Zelensky Arrives in Italy to Meet the Pope

Days after Pope Francis confused the Ukrainian government with talk of a secret peace mission, Ukraine's President Volodymyr Zelensky arrived in Rome on Saturday to meet Francis and Italian officials, including Prime Minister Giorgia Meloni.

Zelensky's visit comes at a potentially pivotal time in the war against Russia, as Ukrainian troops advance near the key eastern city of Bakhmut ahead of a widely anticipated Ukrainian counteroffensive.

The Ukrainian leader called his trip to the Italian capital – placed under a no-fly zone and with extraordinary safety measures on the streets – “important visit” to “close to victory” for his country. The Vatican confirmed that Zelensky will meet with Francis on Saturday. Mr Zelensky is also scheduled to meet with the Italian president, Sergio Mattarella, and with Ms Meloni, who despite softening support for Ukraine in Italian public opinion and within his own coalition government remains a staunch defender of Kyiv.

Mr Zelensky's visit “recognized the importance of Italy as a key ally” of Ukraine, said Antonio Tajani, Italy's foreign minister.

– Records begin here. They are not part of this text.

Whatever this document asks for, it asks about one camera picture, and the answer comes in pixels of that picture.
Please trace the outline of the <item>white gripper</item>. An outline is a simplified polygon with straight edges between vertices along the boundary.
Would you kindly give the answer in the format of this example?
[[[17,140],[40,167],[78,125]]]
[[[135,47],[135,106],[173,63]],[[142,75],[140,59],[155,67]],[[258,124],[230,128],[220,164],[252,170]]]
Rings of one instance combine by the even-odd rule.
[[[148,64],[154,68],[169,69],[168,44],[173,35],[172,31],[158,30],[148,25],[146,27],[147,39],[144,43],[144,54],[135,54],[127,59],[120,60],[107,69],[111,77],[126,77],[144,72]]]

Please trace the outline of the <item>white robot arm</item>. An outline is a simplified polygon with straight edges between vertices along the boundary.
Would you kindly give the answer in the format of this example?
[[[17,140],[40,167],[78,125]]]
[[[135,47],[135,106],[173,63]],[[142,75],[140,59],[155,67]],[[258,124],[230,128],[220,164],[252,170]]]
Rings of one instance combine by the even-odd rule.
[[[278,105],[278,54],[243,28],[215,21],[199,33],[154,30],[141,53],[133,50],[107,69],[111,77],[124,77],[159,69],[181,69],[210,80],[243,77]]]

He added that Italy would continue to offer “total support” to Ukraine in the war and said that while peace was desired, “Peace means peace with justice, complete independence of Ukraine.”

In his meeting with the government, Zelensky is expected to renew calls for Italian military support, especially anti-aircraft weapons, as Italian analysts say continued Western aid will demonstrate to Russian President Vladimir V. Putin that Ukraine's allies remain united.

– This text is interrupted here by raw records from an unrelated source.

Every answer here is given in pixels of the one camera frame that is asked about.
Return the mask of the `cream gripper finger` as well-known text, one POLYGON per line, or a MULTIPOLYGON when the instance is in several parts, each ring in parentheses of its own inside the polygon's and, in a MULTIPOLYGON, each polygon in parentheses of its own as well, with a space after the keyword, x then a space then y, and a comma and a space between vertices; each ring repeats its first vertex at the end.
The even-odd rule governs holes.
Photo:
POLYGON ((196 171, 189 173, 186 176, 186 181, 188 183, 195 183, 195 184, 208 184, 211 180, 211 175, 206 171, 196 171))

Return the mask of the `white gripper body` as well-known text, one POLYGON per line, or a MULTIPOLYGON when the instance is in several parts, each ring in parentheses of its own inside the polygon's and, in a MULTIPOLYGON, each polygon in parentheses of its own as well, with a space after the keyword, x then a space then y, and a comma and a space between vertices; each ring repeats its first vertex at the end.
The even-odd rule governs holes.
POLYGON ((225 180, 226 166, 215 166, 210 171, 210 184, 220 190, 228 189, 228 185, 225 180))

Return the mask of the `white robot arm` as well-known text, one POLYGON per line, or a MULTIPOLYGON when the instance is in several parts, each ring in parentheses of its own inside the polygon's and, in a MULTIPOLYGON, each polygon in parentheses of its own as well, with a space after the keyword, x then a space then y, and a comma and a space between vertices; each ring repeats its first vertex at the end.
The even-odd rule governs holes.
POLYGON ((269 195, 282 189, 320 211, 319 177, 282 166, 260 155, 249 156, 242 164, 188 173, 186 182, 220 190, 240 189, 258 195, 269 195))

But Francis, who loathes the arms trade, has shown deep anxiety about the pain the 15-month conflict has caused.

“The war in Ukraine,” Francis said Saturday morning at the Vatican, “has brought unspeakable suffering and death.”

Mr Zelensky and Francis met in Rome for an official visit in 2020 before the war, but since the full-scale Russian invasion in February 2022, the pope has declined multiple invitations from the Ukrainian government to meet Mr Zelensky in Kyiv.

Francis has stated that, in hopes of eventually playing a peacemaker role, he would like any visit to Ukraine to coincide with a visit to Moscow, but Putin has repeatedly made it clear he wants no such visit.

In recent weeks, the pope has been trying to propel himself into discussions about the potential for peace in Ukraine. On the flight back from Hungary last month, Francis spoke vaguely of “a mission underway now, but not yet publicized” to bring peace, adding “when it is published, I will talk about it.”

The Kremlin responded by saying it had no idea what the pope was talking about. And Ukraine's ambassador to the Holy See, Andrii Yurash, said, “Ukraine doesn't know that.”

Zelensky did not leave Ukraine for the first 10 months of the war and his first trips abroad – including to England, France and the United States – were rare. However, in recent weeks, he has visited The Hague and Finland, and is expected to make his next trip to Germany.

Russia continued to attack Ukrainian cities far from the front lines overnight. Mayor of Khmelnytsky in western Ukraine, Oleksandr Symchyshyn, he said on national television on Saturday that 11 people were injured in the attack which hit critical infrastructure and caused a large fire.

Ukrainian Air Force said in a statement that 21 Russian drones were launched on targets across the country overnight and 17 were shot down.

Victoria Kim reporting contribution from Seoul, and Shashank Bengali from Istanbul.